Write out, word for word, every line in the data below from the one containing "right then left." to the one containing "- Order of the", both of them included.
-------- Data shown
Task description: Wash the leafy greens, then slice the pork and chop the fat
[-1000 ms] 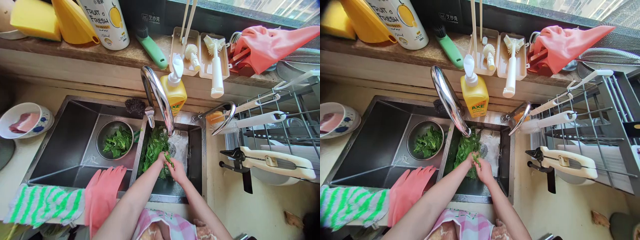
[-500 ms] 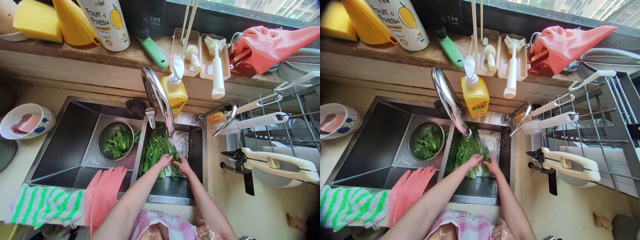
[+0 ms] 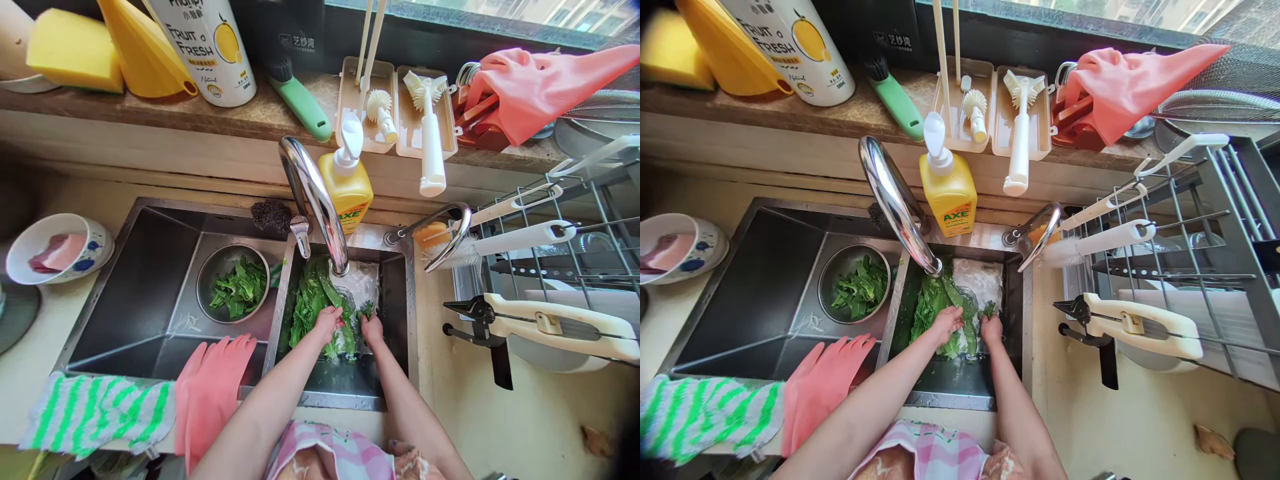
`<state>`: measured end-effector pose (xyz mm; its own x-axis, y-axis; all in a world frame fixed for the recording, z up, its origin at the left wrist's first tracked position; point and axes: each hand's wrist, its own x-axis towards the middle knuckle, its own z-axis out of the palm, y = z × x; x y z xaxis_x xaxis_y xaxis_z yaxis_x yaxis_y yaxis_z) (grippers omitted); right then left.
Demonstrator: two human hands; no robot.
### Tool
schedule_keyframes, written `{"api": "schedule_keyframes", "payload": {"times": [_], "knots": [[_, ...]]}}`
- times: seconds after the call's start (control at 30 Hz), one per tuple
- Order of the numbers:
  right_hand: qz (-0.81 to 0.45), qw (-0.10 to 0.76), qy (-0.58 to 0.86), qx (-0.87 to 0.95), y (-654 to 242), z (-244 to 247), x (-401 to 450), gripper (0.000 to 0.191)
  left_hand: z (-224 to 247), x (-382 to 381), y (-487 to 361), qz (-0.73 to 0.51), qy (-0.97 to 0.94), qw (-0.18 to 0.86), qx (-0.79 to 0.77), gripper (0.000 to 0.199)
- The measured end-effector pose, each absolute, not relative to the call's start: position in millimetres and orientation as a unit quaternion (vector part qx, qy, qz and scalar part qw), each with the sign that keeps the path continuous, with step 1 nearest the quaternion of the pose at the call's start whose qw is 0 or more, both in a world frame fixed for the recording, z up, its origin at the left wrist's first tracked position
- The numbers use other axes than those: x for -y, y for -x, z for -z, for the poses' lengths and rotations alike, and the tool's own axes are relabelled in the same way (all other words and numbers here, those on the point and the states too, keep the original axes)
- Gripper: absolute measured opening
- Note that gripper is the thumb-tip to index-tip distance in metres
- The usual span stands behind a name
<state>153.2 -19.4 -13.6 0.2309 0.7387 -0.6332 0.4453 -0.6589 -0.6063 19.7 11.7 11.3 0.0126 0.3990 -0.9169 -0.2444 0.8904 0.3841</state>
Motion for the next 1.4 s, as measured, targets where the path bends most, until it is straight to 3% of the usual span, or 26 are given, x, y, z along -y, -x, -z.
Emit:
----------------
- **Written answer**:
`<state>`: measured end-effector pose (xyz mm; its own x-axis, y-axis; all in a world frame fixed for the recording, z up, its origin at the left wrist's first tracked position; point and axes: each hand's wrist, its own x-axis towards the middle knuckle, its own z-axis out of the palm, y = z × x; x y z xaxis_x xaxis_y xaxis_z yaxis_x yaxis_y yaxis_z) (grippers omitted); right then left.
Demonstrator: two human hands; no robot.
### Tool
schedule_keyframes, written `{"api": "schedule_keyframes", "payload": {"times": [_], "knots": [[_, ...]]}}`
- times: seconds after the call's start (control at 30 Hz), one per tuple
- Order of the numbers:

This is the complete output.